A child custody decision in which both parents share joint legal custody and joint physical custody. This is not common and many professionals have taken to referring to “joint legal custody but sole maternal physical custody” as “joint custody”.

Joint tenancy

When two or more persons are equally owners of some property. The unique aspect of joint tenancy is that as the joint tenancy owners die, their shares accrue to the surviving owner(s) so that, eventually, the entire share is held by one person. A valid joint tenancy is said to require the “four unities”: unity of interest (each joint tenant must have an equal interest including equality of duration and extent), unity of title (the interests must arise from the same document), unity of possession (each joint tenant must have an equal right to occupy the entire property) and unity of time: the interests of the joint tenants must arise at the same time.

Judicial review

A process whereby a court of law is asked to rule on the appropriateness of an administrative agency or tribunal’s decision. Judicial review is a fundamental principle of administrative law. A distinctive feature of judicial review is that the “appeal” is not usually limited to errors in law but may be based on alleged errors on the part of the administrative agency on findings of fact.

Jure

Latin, from Roman law: by right, under legal authority or by the authority of the law. A variation, “juris” means “of right” or “of the law.” See jurisprudence below which means “science of the law.”

Jurisdiction

A court’s authority to preside over a situation, usually acquired in one of three ways: over acts committed in a defined territory (e.g. the jurisdiction of the Supreme Court of Illinois is limited to acts committed or originating in Illinois); over certain types of cases (the jurisdiction of a bankruptcy court is limited to bankruptcy cases); or over certain persons (a military court has jurisdiction limited to actions of enlisted personnel).

Jurisprudence

Technically, jurisprudence means the “science of law”. Statutes articulate the rules of law, with only rare reference to actual situations.
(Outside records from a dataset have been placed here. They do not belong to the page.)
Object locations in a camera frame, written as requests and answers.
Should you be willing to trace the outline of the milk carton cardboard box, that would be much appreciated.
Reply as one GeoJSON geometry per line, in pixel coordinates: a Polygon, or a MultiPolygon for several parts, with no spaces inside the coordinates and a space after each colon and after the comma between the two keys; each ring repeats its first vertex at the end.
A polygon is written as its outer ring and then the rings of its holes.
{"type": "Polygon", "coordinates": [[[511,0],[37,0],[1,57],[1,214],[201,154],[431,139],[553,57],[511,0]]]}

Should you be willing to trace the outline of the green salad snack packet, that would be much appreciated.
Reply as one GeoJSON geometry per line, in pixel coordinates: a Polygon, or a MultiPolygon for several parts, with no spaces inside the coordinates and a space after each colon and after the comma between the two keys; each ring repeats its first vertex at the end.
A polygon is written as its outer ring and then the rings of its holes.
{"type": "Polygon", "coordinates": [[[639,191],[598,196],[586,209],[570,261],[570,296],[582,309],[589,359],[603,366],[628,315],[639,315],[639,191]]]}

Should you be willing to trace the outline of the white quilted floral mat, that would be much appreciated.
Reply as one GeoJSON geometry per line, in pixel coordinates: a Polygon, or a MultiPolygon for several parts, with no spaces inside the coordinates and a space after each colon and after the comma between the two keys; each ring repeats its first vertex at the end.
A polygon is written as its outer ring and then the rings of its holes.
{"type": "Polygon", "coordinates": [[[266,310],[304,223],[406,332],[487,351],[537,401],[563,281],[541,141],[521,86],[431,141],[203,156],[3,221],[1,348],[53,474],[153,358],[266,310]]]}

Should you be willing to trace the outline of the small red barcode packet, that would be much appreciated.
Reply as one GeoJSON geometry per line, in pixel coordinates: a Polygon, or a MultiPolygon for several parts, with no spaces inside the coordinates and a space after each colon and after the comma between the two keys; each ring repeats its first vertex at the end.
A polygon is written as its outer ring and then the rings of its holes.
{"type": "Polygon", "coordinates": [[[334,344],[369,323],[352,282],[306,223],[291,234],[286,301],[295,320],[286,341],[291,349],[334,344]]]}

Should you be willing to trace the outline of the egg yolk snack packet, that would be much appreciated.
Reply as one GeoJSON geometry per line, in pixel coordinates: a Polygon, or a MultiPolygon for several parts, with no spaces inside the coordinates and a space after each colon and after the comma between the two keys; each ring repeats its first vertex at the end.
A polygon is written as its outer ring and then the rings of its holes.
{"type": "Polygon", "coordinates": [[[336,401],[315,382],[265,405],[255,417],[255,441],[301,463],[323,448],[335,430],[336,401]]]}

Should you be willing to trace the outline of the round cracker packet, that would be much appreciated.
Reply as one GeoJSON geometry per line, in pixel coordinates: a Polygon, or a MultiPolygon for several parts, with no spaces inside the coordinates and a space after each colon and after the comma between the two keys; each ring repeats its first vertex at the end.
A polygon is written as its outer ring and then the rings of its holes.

The application of these statutes to actual cases and facts is left to judges who consider not only the statute but also other legal rules which might be relevant to arrive at a judicial decision; hence, the “science”. Thus, “jurisprudence” has come to refer to case law, or the legal decisions which have developed and which accompany statutes in applying the law against situations of fact.

Jury

A group of citizens randomly selected from the general population and brought together to assist justice by deciding which version, in their opinion, constitutes “the truth”, given different evidence by opposing parties.

Jus

Latin: word which, in Roman law, meant the law or a right. Also spelt “ius” in some English translations.

Jus spatiandi et manendi

Latin: referring to a legal right of way, and to enjoyment, granted to the public but only for the purposes of recreation or education, such as upon parks or public squares. Some courts have said that a jus spatiandi is a special type of easement.

Justice Fairness

A state of affairs in which conduct or action is both fair and right, given the circumstances. In law, the paramount obligation to ensure that all persons are treated fairly. Litigants “seek justice” by asking for compensation for wrongs committed against them that will right the inequity such that the balance of “good” or “virtue” over “wrong” or “evil” has been corrected.